Of the many ways in which Israel is utterly different from the America in which I grew up, none is as striking as the fact that in the U.S. parents take care of their children until long after they’re kids, while in Israel, from a relatively early age, it’s the kids who protect the parents.
I was reminded of this strange role-reversal as the war in Gaza began to die down, as the conversations in the cafés turned from the news of the latest battle to the bigger picture. “Who won?” people asked in worried tones.
Weeks of overwhelming Israeli firepower hadn’t stopped Hamas’s rockets. Some doubted the Israeli Army’s claim that all the tunnels had been found and destroyed, and assumed that Hamas would soon be digging new ones. In Lebanon, Hezbollah (which is more heavily armed than Hamas, with larger and more accurate rockets) had sat this round out. But what if it hadn’t?

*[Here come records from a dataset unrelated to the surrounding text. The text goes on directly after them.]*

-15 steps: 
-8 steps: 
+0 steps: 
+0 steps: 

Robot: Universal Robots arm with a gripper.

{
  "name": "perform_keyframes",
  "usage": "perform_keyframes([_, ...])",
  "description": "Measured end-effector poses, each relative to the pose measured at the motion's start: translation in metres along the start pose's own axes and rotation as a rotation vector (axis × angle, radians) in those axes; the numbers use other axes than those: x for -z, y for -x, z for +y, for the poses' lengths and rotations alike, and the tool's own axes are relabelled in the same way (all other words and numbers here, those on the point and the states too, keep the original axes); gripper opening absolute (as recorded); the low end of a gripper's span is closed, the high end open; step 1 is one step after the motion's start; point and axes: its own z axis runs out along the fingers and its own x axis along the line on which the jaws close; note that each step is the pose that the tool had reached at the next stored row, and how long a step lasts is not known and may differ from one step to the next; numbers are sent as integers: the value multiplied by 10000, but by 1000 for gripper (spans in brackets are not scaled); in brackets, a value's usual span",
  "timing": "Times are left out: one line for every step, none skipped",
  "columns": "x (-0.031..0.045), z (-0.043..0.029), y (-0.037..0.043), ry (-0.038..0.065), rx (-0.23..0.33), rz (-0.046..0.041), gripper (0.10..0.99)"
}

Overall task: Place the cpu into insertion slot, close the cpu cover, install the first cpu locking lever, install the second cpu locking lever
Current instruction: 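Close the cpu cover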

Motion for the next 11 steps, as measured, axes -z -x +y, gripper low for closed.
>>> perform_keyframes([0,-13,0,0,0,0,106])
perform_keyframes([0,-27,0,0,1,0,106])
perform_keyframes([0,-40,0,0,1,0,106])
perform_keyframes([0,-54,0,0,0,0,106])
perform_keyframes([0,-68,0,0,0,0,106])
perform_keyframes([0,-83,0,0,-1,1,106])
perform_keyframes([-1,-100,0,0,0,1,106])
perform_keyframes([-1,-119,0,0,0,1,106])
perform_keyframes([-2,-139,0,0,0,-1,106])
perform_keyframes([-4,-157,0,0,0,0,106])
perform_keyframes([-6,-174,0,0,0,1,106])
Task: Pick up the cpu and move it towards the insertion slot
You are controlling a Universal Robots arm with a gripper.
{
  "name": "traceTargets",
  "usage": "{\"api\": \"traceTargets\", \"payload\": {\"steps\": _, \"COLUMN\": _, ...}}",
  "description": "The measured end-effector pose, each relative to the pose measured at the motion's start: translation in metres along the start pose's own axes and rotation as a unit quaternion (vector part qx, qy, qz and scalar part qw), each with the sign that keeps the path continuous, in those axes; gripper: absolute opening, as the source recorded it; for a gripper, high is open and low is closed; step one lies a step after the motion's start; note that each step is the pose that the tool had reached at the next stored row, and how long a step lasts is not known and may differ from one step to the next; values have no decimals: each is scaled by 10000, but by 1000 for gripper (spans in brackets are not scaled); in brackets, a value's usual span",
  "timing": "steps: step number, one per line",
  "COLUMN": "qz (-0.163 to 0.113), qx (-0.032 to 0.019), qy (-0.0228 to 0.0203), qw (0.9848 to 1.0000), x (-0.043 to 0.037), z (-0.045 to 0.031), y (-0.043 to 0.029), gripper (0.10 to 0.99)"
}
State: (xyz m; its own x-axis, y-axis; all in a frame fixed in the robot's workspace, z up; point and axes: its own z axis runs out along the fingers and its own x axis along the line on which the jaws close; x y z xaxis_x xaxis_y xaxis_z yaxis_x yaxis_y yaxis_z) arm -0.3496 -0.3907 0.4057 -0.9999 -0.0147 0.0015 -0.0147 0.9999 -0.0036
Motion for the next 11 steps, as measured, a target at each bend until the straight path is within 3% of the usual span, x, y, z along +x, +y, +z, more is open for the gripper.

We all sensed America’s abandonment: the absurdity of John Kerry’s first cease-fire proposal (which read like it had been written by Hamas), the Federal Aviation Authority’s turning Israel into a pariah state with the stroke of a pen, and now, a rumored American arms embargo on Israel. Add the wave of vicious anti-Semitism across Europe, and it did indeed seem that it had been an awful month for the Jews as a people.
For me, the funerals were the worst. Mothers spoke in broken voices, fathers wept, siblings cried out in anguish. But nothing was as painful as the eulogies of the girlfriends and fiancées: 22-year-olds shouldn’t know that kind of grief.
But those same kids have a resilience that has buoyed many of us older, café-based hand-wringers. At Shalem College, where I work and where we’ve just opened Israel’s first-ever liberal arts college, students who one day were studying literature and statistics, philosophy and music, simply disappeared. They’d gone, we knew, to pick up uniforms, to sign out a weapon and to head into hell. To me, with my American sensibilities, watching them transition from reading Aristotle to heading for gunfights in the alleyways of Gaza seemed an affront to the way the world is supposed to work. To their peers, who continued coming to class even as the war wore on, it was simply how one stays alive here.
Perhaps it was immigrant versus native, or the difference between generations -- but these young people were responding to the war very differently than my friends and I. A few days later I was in Canada and met with a senior official from the government who cares deeply about Israel. “It feels pretty catastrophic,” she said to me. It really did.
Her comment reminded me of a conversation a few of us had last Friday evening in Jerusalem as we were leaving synagogue. “How bad was this, really?” someone asked. “If Israel were a stock,” someone else responded, “would you buy now?”It was eerily quiet as we walked up the street of what had once been a high-end Arab neighborhood, now entirely Jewish, a reminder of how quickly fortunes can change in that part of the world.
But the kids weren’t buying the hand-wringing. They were the ones at war, they were the ones burying their friends, and yet, they just didn’t see the war or the world the way that we did. For years, my Israeli-born son-in-law, who spent seven years in the army, has said to us at Passover Seders, as the conversation turns to the line that reads “in every generation they rise up to destroy us”: “You’re one generation after the Holocaust, while our generation was born after the Yom Kippur War -- we’ve never known a day in which Israel was existentially threatened. Really, why are you so worried?”
One of my students came back to campus after a week in battle, utterly exhausted. “Gaza is rubble,” he said, on the verge of tears. He chatted for a few moments, hugged his friends and went home for Shabbat. On Sunday, he headed back into battle the way I head for the office.
When another student showed up one morning looking like hell, I asked her if she was OK. She’d gotten a text from her boyfriend’s buddy the night before, she told me, letting her know that her boyfriend was headed into an area where some of the worst fighting was unfolding. Not surprisingly, she was awake the entire night. At sunrise, she received another text saying that he was out for the day. She slept an hour and a half, came to school, and went to class. This is -- I said to myself, recalling what Columbia University was like when I went there in the 1970s -- a generation made of something utterly different.
I also spoke to a student who was considering coming to Shalem. I barely know her, but she’s Israeli and unabashed -- so she asked why I was headed to North America in a few days. I told her it was to rest, to see friends, and to touch base with a few of the college’s supporters. “Tell them not to worry,” she told me, in what felt like a humbling rebuke in light of that conversation about Israel being a declining stock. “Tell them that we’re strong, that we know this is our only home. Tell them we’ll be OK.”
I didn’t know what to say. But you talk to these kids, day in and day out, and you can almost believe it’s true.